Problem description: Say how many lines in this listing include the word "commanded", with no other words in the reply.

Given information:
BEGIN

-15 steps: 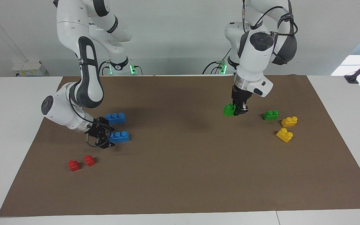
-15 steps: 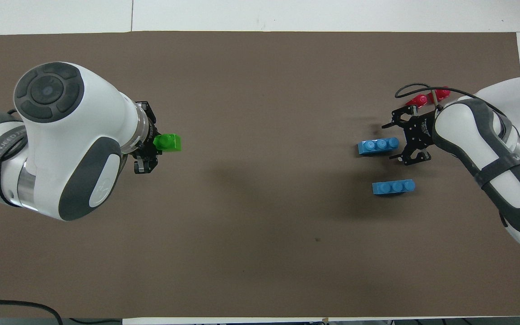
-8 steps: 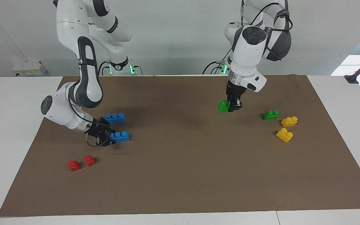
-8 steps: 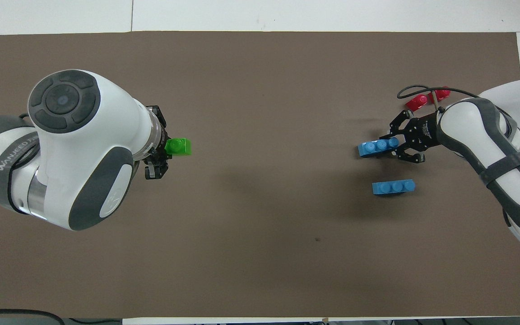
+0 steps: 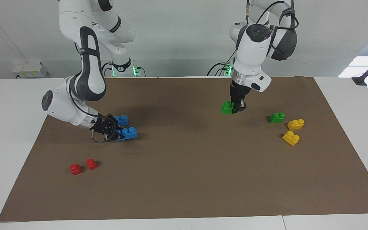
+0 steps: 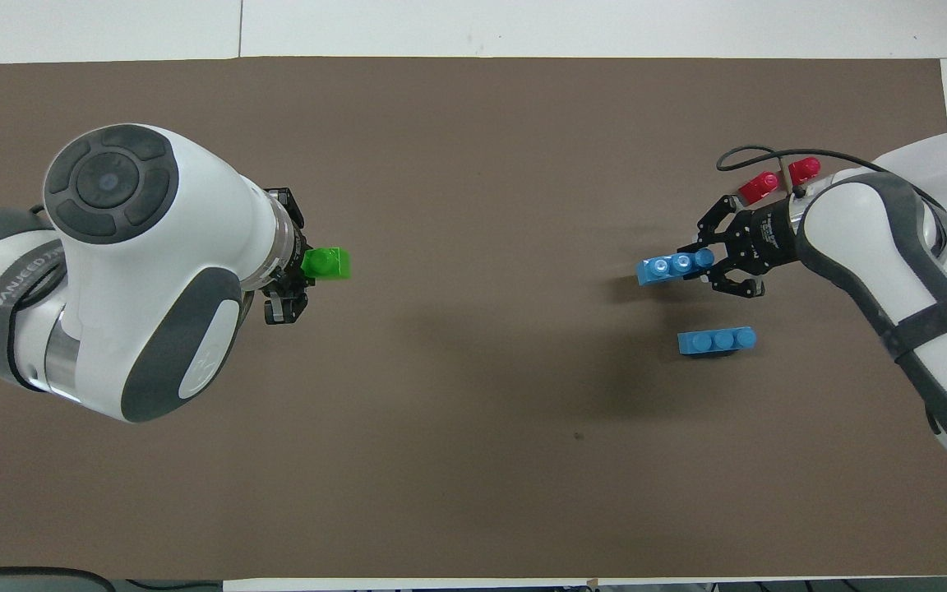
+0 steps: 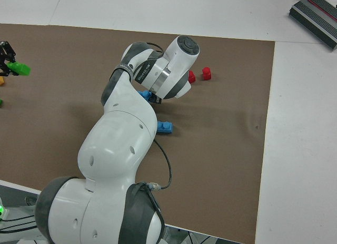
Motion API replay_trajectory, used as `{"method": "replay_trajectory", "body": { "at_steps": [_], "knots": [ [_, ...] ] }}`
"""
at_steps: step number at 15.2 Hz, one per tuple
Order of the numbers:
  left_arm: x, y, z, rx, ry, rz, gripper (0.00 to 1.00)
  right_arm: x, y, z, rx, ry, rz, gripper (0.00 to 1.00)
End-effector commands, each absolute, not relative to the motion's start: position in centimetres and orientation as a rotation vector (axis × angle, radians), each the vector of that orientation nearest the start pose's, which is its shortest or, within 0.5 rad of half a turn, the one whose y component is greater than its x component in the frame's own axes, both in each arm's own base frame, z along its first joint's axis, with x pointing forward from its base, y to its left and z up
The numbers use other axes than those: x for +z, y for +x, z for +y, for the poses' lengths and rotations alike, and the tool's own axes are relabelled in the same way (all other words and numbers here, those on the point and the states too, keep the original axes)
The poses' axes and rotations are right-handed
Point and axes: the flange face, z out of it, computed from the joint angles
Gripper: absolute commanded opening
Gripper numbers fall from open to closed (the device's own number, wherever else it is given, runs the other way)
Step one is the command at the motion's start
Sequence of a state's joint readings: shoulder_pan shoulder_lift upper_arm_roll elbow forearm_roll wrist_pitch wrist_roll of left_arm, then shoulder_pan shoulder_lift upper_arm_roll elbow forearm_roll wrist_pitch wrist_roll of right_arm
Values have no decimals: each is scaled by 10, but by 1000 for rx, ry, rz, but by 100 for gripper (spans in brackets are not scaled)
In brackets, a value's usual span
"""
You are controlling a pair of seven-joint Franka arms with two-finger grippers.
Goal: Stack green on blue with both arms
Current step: 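Carry the green brick and blue brick toward the table center together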
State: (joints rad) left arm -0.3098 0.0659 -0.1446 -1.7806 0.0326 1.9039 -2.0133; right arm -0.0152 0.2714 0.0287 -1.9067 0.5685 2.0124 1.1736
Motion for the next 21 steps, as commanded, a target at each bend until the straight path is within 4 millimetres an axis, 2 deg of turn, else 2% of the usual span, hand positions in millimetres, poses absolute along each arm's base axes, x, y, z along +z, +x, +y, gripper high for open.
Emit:
{"method": "replay_trajectory", "body": {
  "at_steps": [1, 4, 5, 6, 7, 8, 10, 11, 12, 15, 16, 18, 19, 21],
  "knots": [
    [524, 529, -253, -79, -2254, -2237, 0, 379, 595, 87, 603, -2006, 1892, 0],
    [522, 526, -253, -90, -2239, -2210, 0, 383, 594, 133, 569, -1983, 1882, 0],
    [526, 525, -253, -112, -2239, -2196, 0, 384, 595, 148, 554, -1928, 1916, 0],
    [526, 525, -253, -115, -2236, -2195, 0, 384, 591, 174, 541, -1892, 1938, 0],
    [526, 525, -254, -120, -2230, -2200, 0, 385, 585, 204, 518, -1882, 1935, 0],
    [525, 525, -253, -130, -2229, -2195, 0, 381, 578, 222, 518, -1850, 1956, 0],
    [524, 520, -265, -142, -2226, -2200, 0, 375, 564, 259, 522, -1802, 1952, 0],
    [523, 519, -266, -144, -2217, -2214, 0, 371, 558, 271, 519, -1793, 1944, 0],
    [523, 517, -273, -145, -2225, -2214, 0, 368, 553, 278, 521, -1806, 1936, 0],
    [514, 513, -290, -145, -2211, -2247, 0, 358, 543, 279, 531, -1831, 1938, 0],
    [511, 512, -293, -143, -2202, -2257, 0, 357, 537, 291, 537, -1854, 1921, 0],
    [504, 504, -312, -143, -2224, -2251, 0, 350, 533, 293, 523, -1833, 1933, 0],
    [492, 502, -320, -131, -2224, -2228, 0, 348, 528, 300, 535, -1838, 1930, 0],
    [490, 498, -329, -133, -2228, -2232, 0, 345, 527, 301, 538, -1836, 1932, 0]
  ]
}}
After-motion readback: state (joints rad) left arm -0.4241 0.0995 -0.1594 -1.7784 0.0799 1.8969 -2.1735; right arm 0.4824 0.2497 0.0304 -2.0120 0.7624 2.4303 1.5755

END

Output of the task: 2